Excerpted data ::
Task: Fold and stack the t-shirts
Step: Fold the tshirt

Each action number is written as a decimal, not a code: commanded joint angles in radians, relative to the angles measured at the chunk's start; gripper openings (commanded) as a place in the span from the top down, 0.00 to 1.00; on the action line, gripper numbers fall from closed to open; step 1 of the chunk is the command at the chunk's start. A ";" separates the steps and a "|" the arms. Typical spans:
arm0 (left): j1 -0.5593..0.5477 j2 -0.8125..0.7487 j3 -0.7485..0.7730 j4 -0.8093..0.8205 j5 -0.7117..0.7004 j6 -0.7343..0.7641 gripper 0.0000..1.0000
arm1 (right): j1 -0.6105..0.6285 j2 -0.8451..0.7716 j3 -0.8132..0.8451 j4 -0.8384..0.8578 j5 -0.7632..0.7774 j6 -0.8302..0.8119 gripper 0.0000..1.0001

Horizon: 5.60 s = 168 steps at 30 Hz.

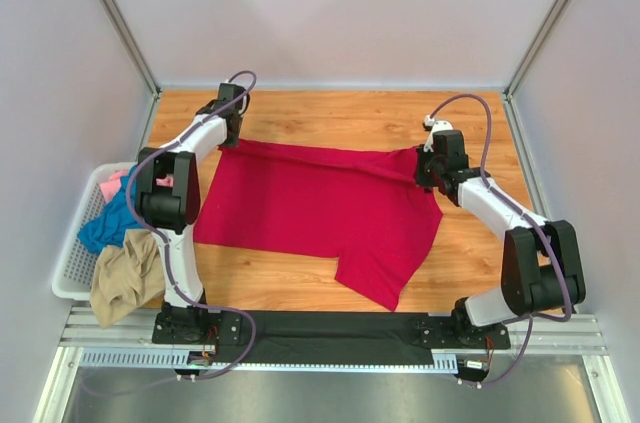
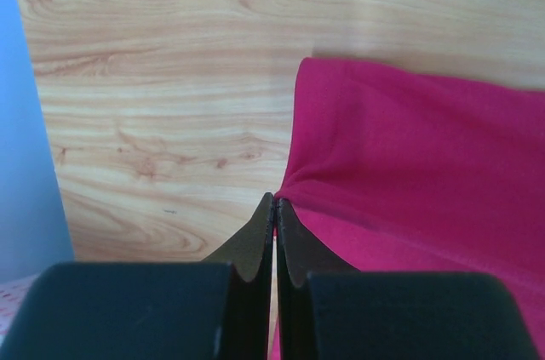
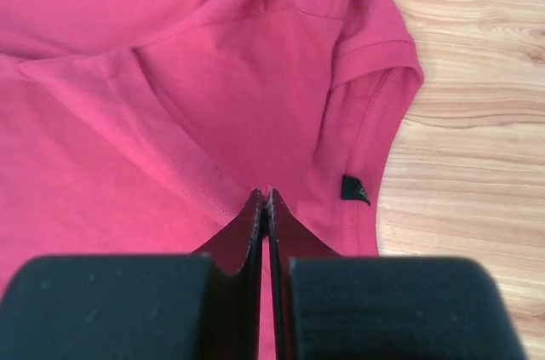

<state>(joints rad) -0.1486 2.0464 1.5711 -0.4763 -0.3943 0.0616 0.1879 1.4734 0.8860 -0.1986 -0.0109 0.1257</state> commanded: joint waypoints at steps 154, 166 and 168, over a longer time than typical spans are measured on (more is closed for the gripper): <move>-0.502 0.103 -0.011 0.279 0.738 -0.671 1.00 | 0.073 0.071 -0.021 -0.220 0.147 0.753 1.00; -0.505 0.107 0.063 0.096 0.620 -0.681 1.00 | 0.078 -0.050 -0.016 -0.331 0.223 0.729 1.00; -0.503 0.107 0.061 0.081 0.614 -0.675 1.00 | 0.078 -0.061 -0.019 -0.346 0.223 0.729 1.00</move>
<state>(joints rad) -0.6437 2.1574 1.5978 -0.3428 0.2550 -0.6193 0.2630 1.4536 0.8536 -0.5037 0.1627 0.8665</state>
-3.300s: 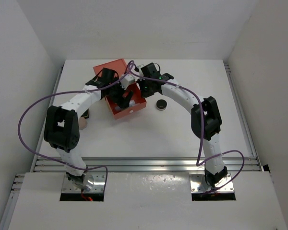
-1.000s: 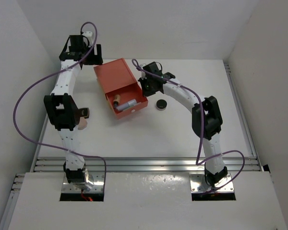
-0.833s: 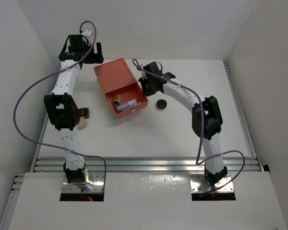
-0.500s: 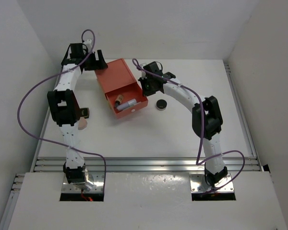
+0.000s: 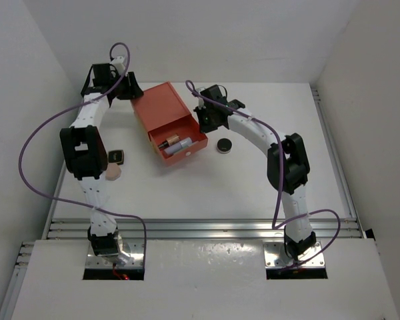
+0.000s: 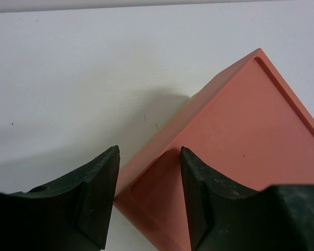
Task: Organize the makeup
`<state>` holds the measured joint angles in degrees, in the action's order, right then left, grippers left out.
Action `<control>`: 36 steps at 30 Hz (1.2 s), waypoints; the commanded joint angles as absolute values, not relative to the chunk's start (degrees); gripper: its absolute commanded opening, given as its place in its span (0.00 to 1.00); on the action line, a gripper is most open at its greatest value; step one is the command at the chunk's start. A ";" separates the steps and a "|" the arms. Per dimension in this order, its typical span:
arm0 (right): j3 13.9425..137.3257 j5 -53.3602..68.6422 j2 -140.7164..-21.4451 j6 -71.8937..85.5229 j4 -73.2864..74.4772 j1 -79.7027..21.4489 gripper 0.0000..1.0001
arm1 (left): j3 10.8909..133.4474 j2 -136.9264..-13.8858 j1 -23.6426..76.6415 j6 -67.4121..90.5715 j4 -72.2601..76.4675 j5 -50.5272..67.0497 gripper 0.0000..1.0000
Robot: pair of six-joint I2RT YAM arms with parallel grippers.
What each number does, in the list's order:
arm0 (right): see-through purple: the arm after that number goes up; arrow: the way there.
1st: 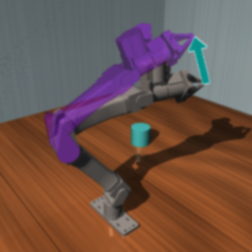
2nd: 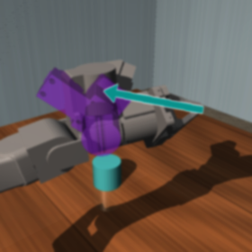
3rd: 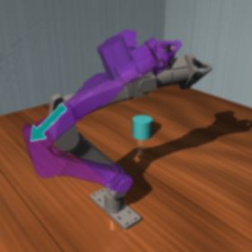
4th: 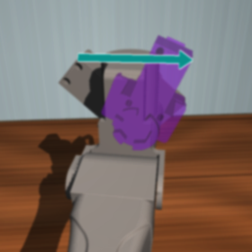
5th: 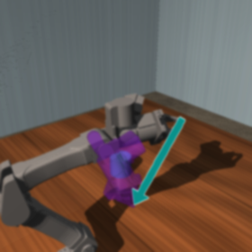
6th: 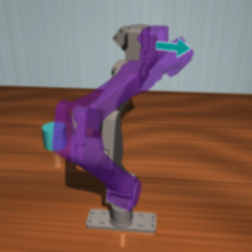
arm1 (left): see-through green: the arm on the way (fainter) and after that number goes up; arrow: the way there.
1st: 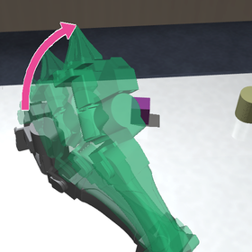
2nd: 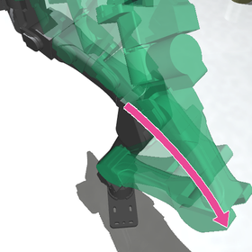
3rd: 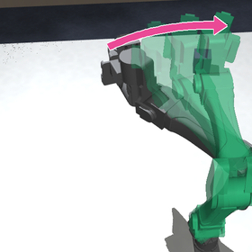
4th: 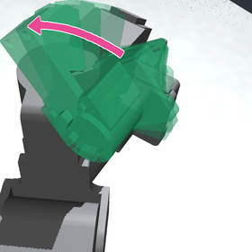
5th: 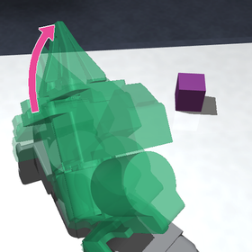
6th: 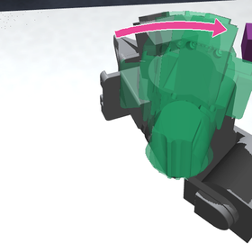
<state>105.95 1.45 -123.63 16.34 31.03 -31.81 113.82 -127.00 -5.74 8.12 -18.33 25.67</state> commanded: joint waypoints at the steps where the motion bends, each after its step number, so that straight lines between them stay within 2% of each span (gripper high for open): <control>1: 109.60 2.11 -122.87 18.98 25.84 -32.17 0.00 | 111.09 -125.42 -5.45 6.42 -24.08 26.98 0.54; 6: 110.04 2.02 -123.40 19.69 25.05 -32.08 0.00 | 111.01 -124.80 -5.45 6.42 -24.08 26.98 0.59; 14: 109.69 2.46 -123.49 20.12 24.00 -31.90 0.00 | 115.04 -125.86 -5.45 5.89 -26.28 26.46 0.59; 19: 109.95 2.72 -123.31 19.78 23.47 -31.99 0.00 | 115.58 -125.16 -5.45 4.23 -26.89 25.32 0.85; 26: 109.69 2.55 -123.22 19.60 23.47 -30.60 0.00 | 122.25 -124.63 -4.93 -0.43 -26.89 21.80 0.92; 32: 109.86 2.55 -123.13 19.51 23.64 -32.08 0.00 | 120.33 -122.18 -4.31 -3.59 -26.89 22.93 1.00; 36: 109.51 2.55 -123.13 19.25 23.99 -31.91 0.00 | 116.29 -119.71 -1.15 -8.34 -26.89 23.46 1.00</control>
<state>106.34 1.61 -123.85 17.80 29.58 -31.75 118.34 -125.36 -4.19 -3.55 -26.70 22.41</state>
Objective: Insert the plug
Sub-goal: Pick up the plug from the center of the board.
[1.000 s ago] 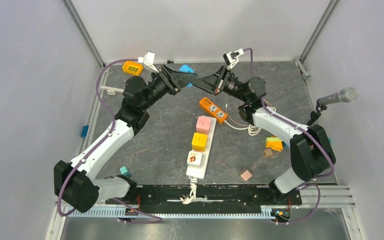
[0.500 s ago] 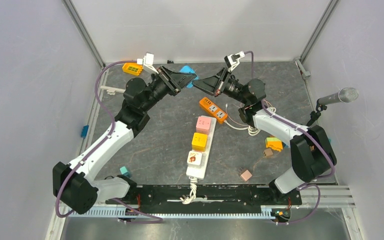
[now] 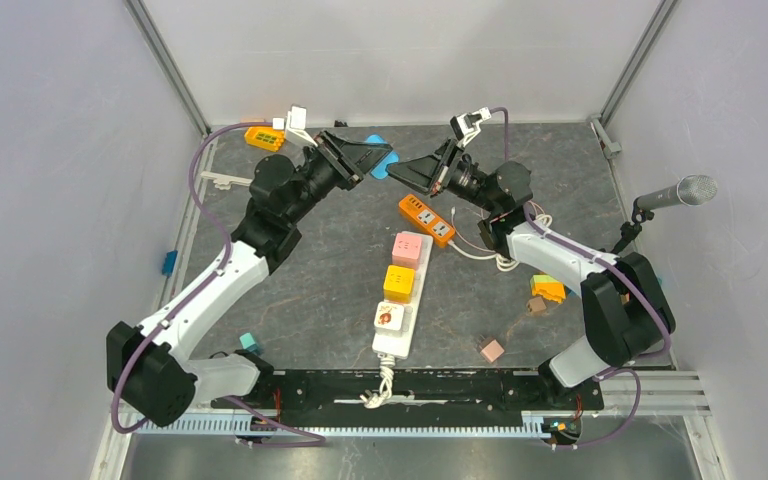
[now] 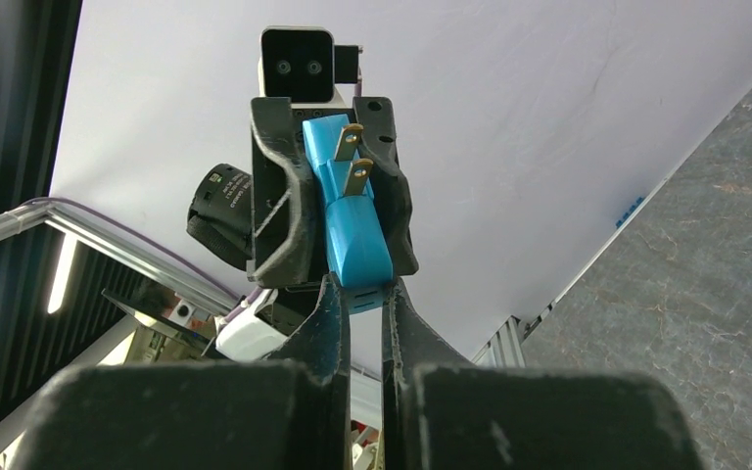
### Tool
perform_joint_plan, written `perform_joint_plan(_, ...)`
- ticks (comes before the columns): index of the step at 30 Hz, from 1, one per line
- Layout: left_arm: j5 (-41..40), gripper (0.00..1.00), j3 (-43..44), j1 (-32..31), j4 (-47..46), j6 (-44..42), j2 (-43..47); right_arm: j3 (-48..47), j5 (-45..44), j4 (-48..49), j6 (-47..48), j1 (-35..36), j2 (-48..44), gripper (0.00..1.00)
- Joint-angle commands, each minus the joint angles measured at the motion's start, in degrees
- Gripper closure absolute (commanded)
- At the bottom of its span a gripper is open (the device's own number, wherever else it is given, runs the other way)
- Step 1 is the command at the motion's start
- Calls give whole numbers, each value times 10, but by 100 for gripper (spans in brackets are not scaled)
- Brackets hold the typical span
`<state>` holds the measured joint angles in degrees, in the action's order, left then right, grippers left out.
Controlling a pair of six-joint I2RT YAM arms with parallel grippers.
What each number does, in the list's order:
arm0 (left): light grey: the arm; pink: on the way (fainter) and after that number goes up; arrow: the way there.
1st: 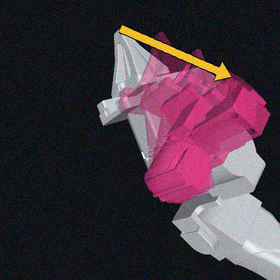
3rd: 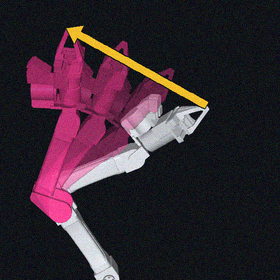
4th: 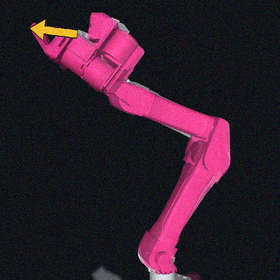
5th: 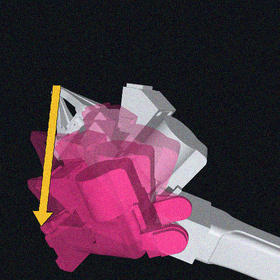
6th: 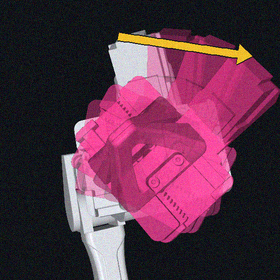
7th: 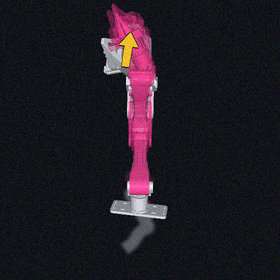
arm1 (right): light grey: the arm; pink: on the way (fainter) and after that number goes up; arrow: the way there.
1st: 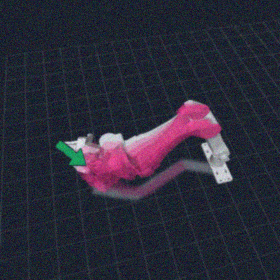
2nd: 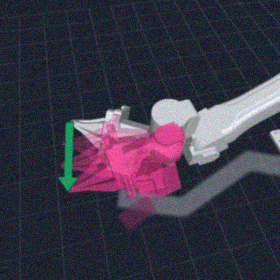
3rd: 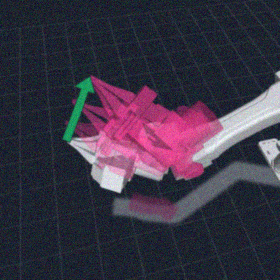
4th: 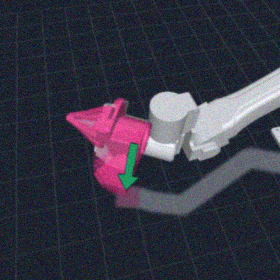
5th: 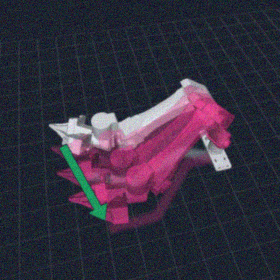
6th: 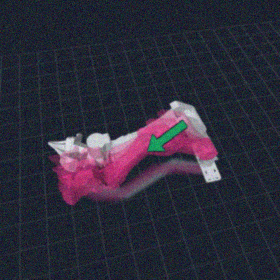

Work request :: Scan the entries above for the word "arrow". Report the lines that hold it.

Written reply ::
arm0 (right): see-through purple: the arm after that number goes up; arrow: the way there.
arm1 (left): see-through green: the arm on the way (fainter) and after that number goes up; arrow: the way there.
arm0 (left): light grey: the arm; pink: on the way (fainter) and after that number goes up; arrow: the way there.
arm1 (right): light grey: the arm; pink: on the way (fainter) and after that number goes up; arrow: the way there.

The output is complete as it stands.